Conseil constitutionnel, le 27 mars 2008, n°2007-4094 et autres

Le Conseil constitutionnel, dans sa décision du 27 mars 2008, a été saisi par la Commission nationale des comptes de campagne. La Commission constatait le non-dépôt des comptes de campagne de quarante candidats aux élections législatives de juin 2007. La question de droit portait sur les conséquences de ce défaut de dépôt dans le délai légal impératif. Le Conseil a répondu en déclarant ces candidats inéligibles pour une durée d’un an.

La rigueur du délai de dépôt du compte de campagne.

Le Conseil constitutionnel rappelle le caractère absolu du délai fixé par l’article L. 52-12 du code électoral. Il affirme que “l’omission du dépôt du compte de campagne ou de l’attestation en tenant lieu ne saurait être régularisée postérieurement à l’expiration du délai imparti” (considérant 1). Cette solution écarte toute possibilité de régularisation, même pour un retard minime. La valeur de cette interprétation est de garantir l’égalité entre tous les candidats face à une obligation procédurale essentielle.

La portée de cette décision est de sanctionner automatiquement tout dépassement du délai, sans considération de bonne foi. Le juge constitutionnel se montre ainsi un gardien strict de la sincérité et de la transparence du financement électoral. Cette position ferme dissuade tout candidat de négliger ses obligations comptables, sous peine d’une inéligibilité immédiate.

La sanction automatique de l’inéligibilité pour non-respect du délai.

Le Conseil constitutionnel applique la peine prévue à l’article L.O. 128 du code électoral. Il constate que les candidats ont déposé leur compte “après l’expiration du délai prévu à l’article L. 52-12 du code électoral” (considérants 3 et 4). Il en déduit qu’ils “doivent être déclarés inéligibles pour une durée d’un an” (considérant 5). Le sens de cette décision est de lier mécaniquement le non-respect du délai à la sanction.

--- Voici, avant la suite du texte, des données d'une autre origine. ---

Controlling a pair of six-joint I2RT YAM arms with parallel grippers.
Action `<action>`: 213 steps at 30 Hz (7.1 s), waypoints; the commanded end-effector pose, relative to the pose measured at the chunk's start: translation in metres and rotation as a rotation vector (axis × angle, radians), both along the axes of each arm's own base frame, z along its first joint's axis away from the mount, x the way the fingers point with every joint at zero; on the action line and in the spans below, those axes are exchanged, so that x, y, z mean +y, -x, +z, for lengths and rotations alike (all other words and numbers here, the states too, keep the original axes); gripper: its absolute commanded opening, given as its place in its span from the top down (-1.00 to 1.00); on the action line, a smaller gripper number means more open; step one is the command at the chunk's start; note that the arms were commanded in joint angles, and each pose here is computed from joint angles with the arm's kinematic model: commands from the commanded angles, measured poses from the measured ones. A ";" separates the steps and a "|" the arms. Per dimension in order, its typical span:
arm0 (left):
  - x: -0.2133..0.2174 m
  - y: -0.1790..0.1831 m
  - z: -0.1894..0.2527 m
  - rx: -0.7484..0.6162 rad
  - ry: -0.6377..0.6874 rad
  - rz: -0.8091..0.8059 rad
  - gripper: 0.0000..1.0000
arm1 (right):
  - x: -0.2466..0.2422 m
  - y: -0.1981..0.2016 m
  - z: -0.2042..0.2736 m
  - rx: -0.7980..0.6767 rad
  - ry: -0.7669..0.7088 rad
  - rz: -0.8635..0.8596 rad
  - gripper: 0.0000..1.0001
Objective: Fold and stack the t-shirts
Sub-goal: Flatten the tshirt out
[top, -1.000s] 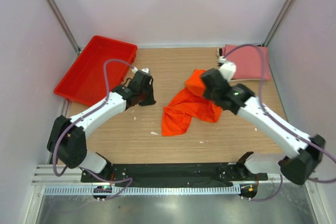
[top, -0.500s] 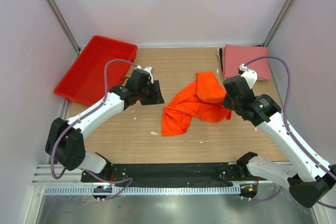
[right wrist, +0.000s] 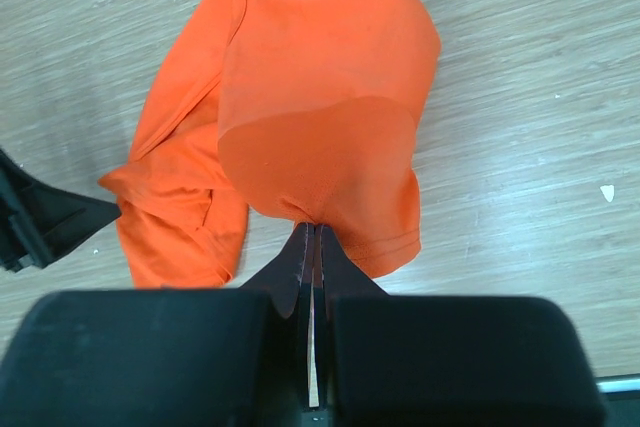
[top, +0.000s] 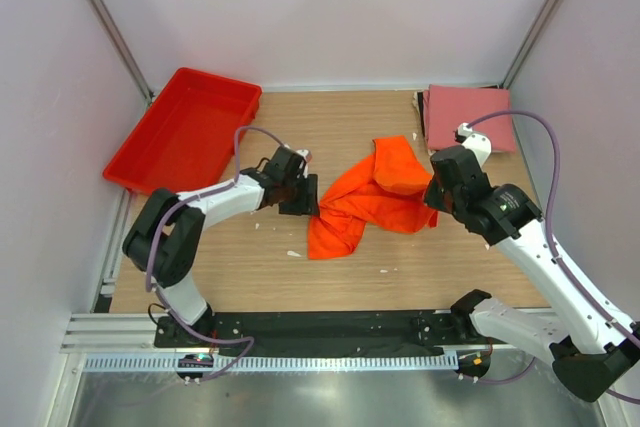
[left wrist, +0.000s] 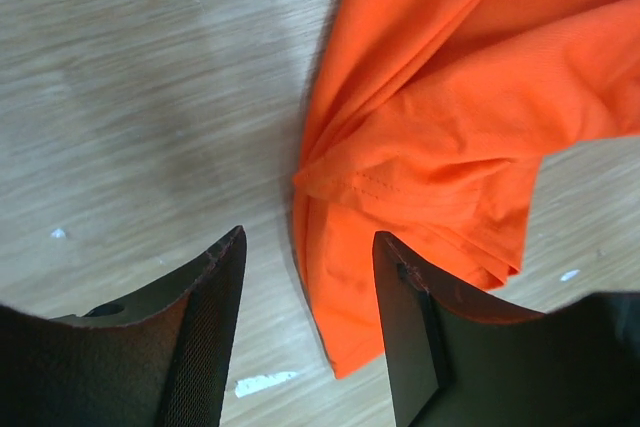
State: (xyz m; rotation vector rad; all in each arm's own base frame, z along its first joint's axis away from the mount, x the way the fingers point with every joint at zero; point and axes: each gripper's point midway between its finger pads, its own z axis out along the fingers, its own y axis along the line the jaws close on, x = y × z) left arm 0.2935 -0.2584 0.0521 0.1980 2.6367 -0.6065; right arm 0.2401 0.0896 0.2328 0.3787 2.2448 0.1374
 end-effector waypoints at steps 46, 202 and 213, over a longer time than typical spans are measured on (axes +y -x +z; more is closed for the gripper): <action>0.116 -0.013 0.421 -0.931 -0.166 0.146 1.00 | -0.061 -0.091 0.220 -0.360 -0.314 -0.224 0.98; 0.169 0.062 0.442 -1.141 0.300 0.312 1.00 | -0.092 0.007 0.240 -0.542 -0.382 -0.307 0.97; 0.166 -0.015 0.436 -1.130 0.188 0.369 1.00 | -0.078 -0.072 0.288 -0.704 -0.516 -0.193 0.97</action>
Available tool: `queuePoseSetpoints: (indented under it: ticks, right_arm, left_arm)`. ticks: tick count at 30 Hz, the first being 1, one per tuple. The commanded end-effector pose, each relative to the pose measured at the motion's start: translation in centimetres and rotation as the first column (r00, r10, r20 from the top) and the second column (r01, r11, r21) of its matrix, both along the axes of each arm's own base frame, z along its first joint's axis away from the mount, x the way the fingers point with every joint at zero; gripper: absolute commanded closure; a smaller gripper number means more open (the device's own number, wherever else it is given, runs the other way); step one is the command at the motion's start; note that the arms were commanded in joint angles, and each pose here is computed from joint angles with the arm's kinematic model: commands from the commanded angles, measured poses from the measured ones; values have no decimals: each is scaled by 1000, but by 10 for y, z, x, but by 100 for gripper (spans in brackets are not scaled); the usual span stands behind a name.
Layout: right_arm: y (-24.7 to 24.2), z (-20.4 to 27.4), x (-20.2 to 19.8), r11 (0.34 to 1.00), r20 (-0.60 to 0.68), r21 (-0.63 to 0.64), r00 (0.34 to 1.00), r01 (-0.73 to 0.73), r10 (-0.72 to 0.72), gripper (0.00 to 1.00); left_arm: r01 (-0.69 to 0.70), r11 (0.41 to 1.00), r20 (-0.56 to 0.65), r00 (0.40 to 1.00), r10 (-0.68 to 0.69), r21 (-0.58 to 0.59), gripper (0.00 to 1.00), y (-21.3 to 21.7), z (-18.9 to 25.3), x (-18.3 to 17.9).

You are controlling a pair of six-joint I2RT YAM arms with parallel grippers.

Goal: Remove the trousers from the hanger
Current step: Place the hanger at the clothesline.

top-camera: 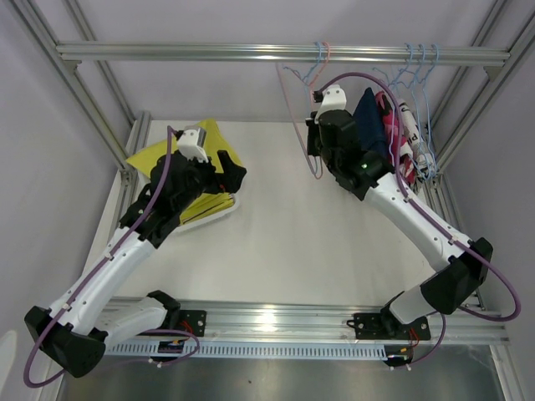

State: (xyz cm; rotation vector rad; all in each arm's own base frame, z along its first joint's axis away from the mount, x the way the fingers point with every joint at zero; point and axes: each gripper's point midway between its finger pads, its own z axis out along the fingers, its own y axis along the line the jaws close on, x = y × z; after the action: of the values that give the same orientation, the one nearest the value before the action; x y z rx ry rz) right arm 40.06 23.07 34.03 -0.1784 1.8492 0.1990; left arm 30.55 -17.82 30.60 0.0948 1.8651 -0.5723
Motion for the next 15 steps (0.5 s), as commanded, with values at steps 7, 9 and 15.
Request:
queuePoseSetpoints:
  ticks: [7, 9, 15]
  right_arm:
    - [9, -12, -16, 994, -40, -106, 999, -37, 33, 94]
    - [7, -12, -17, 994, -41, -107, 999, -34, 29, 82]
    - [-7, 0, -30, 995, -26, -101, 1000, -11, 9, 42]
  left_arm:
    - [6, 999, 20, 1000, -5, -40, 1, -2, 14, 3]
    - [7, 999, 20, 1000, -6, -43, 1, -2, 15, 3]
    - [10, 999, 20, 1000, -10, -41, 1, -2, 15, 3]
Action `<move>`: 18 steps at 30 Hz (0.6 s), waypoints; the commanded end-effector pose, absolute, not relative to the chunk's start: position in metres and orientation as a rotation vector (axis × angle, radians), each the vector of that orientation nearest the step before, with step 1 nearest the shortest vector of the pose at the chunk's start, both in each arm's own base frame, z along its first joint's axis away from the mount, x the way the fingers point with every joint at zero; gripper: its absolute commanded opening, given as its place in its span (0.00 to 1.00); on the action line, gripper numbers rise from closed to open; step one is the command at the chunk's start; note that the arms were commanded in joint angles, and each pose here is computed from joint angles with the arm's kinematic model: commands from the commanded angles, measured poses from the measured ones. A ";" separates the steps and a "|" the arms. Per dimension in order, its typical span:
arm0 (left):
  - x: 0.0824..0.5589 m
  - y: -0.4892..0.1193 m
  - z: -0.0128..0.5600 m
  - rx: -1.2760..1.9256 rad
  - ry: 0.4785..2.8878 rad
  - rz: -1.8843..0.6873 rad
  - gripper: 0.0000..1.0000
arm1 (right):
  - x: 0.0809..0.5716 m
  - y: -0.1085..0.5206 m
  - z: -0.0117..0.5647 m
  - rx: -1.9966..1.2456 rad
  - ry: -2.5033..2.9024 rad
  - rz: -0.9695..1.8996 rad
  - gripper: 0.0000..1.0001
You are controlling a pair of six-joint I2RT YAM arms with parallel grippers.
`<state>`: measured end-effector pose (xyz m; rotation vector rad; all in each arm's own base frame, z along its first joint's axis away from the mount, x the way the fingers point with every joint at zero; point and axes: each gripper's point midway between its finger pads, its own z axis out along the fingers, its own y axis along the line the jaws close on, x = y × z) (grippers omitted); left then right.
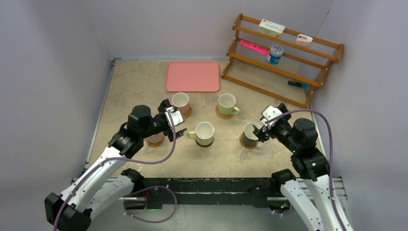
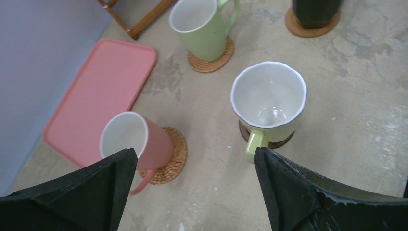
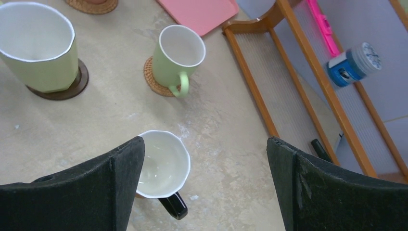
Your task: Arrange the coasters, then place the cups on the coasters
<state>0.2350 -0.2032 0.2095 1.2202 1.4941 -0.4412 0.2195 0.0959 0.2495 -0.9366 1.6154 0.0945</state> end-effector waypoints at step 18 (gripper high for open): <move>0.232 -0.063 0.282 0.471 1.480 0.089 1.00 | 0.213 0.063 0.308 -0.380 1.462 0.118 0.98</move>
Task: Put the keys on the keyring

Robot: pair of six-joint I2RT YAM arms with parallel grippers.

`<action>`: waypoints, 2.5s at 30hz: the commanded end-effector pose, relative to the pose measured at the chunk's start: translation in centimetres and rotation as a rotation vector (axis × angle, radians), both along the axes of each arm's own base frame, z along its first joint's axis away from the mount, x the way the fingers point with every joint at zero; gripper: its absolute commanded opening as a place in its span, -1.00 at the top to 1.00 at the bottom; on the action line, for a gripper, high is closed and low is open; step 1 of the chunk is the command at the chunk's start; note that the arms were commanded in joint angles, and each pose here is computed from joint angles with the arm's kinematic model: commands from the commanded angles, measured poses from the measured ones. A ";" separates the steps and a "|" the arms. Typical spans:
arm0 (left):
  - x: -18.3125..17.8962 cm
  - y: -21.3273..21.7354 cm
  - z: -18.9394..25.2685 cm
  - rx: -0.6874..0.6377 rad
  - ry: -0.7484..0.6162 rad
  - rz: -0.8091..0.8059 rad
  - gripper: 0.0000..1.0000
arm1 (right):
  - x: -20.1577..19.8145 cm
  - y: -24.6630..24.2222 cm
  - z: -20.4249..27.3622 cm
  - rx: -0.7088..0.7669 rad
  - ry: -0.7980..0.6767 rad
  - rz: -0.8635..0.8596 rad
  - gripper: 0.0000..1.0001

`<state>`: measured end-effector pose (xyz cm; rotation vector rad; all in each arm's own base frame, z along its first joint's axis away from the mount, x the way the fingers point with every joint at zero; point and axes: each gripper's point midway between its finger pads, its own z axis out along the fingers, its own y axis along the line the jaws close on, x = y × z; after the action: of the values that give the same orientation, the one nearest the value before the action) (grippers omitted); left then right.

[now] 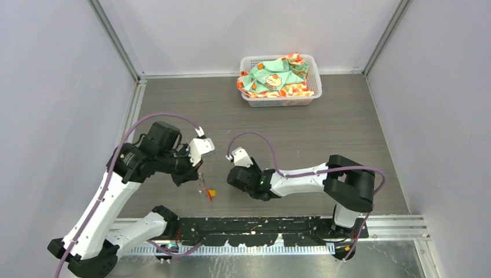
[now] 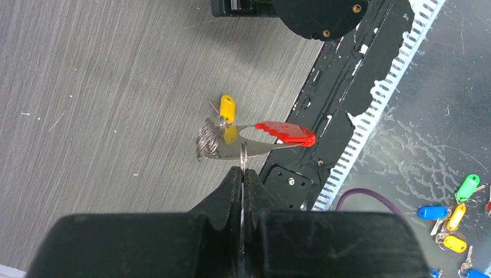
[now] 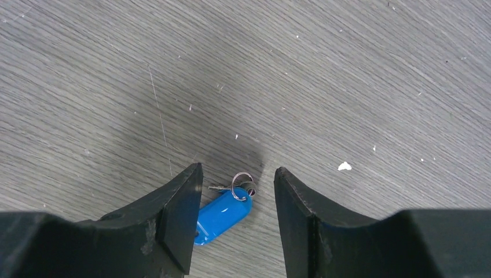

La valeur de cette solution réside dans son automaticité, qui écarte tout pouvoir d’appréciation du juge sur la proportionnalité de la peine. La portée est considérable : elle transforme le dépôt du compte de campagne en une formalité substantielle dont l’omission entraîne une inéligibilité de plein droit. Cette décision confirme ainsi la jurisprudence constante du Conseil constitutionnel en matière de financement politique.